* The task
Only a slice of the listing below is wanted. Retype the lines from the one containing "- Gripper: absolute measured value" through the one containing "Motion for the", exactly, both ends included.

* Dataset excerpt
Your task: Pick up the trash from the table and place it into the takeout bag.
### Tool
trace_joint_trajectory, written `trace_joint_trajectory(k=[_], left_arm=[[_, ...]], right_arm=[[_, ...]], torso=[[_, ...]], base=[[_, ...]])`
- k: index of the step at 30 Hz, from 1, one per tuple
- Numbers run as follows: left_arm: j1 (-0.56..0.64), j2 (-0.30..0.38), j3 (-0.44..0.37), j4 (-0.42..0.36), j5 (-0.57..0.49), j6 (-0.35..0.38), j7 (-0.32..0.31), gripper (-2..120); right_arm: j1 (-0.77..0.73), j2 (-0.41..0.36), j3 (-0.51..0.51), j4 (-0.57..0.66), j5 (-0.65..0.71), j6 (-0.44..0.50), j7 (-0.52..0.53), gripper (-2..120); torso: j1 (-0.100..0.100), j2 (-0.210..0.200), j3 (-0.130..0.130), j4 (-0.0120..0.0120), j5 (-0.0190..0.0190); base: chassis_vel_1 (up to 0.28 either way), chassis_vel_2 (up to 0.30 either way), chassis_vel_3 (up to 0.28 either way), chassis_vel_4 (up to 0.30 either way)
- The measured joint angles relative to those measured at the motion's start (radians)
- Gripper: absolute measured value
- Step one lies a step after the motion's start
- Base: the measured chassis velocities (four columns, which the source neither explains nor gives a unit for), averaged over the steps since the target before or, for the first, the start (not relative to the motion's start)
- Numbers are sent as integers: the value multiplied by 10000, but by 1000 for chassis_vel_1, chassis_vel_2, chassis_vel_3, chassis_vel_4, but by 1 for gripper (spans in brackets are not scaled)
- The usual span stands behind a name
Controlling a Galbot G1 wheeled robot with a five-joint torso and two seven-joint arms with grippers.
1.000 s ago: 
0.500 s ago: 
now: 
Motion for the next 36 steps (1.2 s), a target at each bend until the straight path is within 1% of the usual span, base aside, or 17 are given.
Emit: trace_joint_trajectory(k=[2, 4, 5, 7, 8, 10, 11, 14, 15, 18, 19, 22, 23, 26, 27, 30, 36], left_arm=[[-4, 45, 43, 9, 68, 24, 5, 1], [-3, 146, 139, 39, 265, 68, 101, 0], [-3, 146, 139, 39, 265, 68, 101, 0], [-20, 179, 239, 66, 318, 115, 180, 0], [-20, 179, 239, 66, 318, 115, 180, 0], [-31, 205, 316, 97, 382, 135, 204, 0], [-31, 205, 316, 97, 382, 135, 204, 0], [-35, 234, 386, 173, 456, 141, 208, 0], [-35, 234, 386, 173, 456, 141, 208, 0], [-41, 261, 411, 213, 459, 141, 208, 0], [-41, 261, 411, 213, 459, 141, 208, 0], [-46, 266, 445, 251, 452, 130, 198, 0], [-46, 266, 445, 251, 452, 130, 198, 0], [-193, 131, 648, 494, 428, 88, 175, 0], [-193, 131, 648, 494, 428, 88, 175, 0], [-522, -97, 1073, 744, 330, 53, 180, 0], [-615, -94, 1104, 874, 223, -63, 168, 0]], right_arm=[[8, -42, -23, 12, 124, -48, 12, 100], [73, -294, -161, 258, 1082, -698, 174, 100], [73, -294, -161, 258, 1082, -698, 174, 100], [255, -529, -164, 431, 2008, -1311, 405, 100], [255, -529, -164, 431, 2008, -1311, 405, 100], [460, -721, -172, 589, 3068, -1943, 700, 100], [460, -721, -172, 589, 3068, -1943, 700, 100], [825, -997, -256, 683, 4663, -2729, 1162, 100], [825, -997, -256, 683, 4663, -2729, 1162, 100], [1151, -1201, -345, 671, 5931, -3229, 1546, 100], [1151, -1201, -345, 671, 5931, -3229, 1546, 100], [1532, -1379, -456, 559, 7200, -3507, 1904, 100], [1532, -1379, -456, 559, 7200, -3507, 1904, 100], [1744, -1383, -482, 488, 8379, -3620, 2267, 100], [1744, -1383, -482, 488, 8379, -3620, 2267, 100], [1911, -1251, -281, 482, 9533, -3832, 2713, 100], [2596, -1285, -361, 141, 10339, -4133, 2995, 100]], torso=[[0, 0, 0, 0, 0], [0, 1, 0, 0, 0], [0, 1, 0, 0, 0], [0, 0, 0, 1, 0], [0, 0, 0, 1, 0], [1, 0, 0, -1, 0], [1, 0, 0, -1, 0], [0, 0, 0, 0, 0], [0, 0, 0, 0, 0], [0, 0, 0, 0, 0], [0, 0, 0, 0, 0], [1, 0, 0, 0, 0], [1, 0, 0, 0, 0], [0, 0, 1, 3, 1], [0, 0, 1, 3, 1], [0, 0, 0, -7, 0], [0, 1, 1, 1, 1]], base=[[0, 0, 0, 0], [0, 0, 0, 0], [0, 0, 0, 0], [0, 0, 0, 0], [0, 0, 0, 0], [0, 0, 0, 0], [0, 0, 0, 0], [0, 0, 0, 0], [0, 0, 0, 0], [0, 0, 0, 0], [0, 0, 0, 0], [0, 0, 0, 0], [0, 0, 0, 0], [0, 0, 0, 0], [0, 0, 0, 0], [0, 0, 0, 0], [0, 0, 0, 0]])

* Answer to the problem
- Gripper: absolute measured value
- Step one lies a step after the motion's start
- Base: the measured chassis velocities (four columns, which the source neither explains nor gives a unit for), averaged over the steps since the target before or, for the first, the start (not relative to the motion's start)
- Numbers are sent as integers: the value multiplied by 10000, but by 1000 for chassis_vel_1, chassis_vel_2, chassis_vel_3, chassis_vel_4, but by 1 for gripper (spans in brackets are not scaled)
- The usual span stands behind a name
Controlling a Galbot G1 wheeled robot with a five-joint torso and two seven-joint arms with grippers.
1.000 s ago: 
0.500 s ago: 
now: 
Motion for the next 36 steps (1.2 s), a target at each bend until the straight path is within 1% of the usual span, base aside, or 17 are given.

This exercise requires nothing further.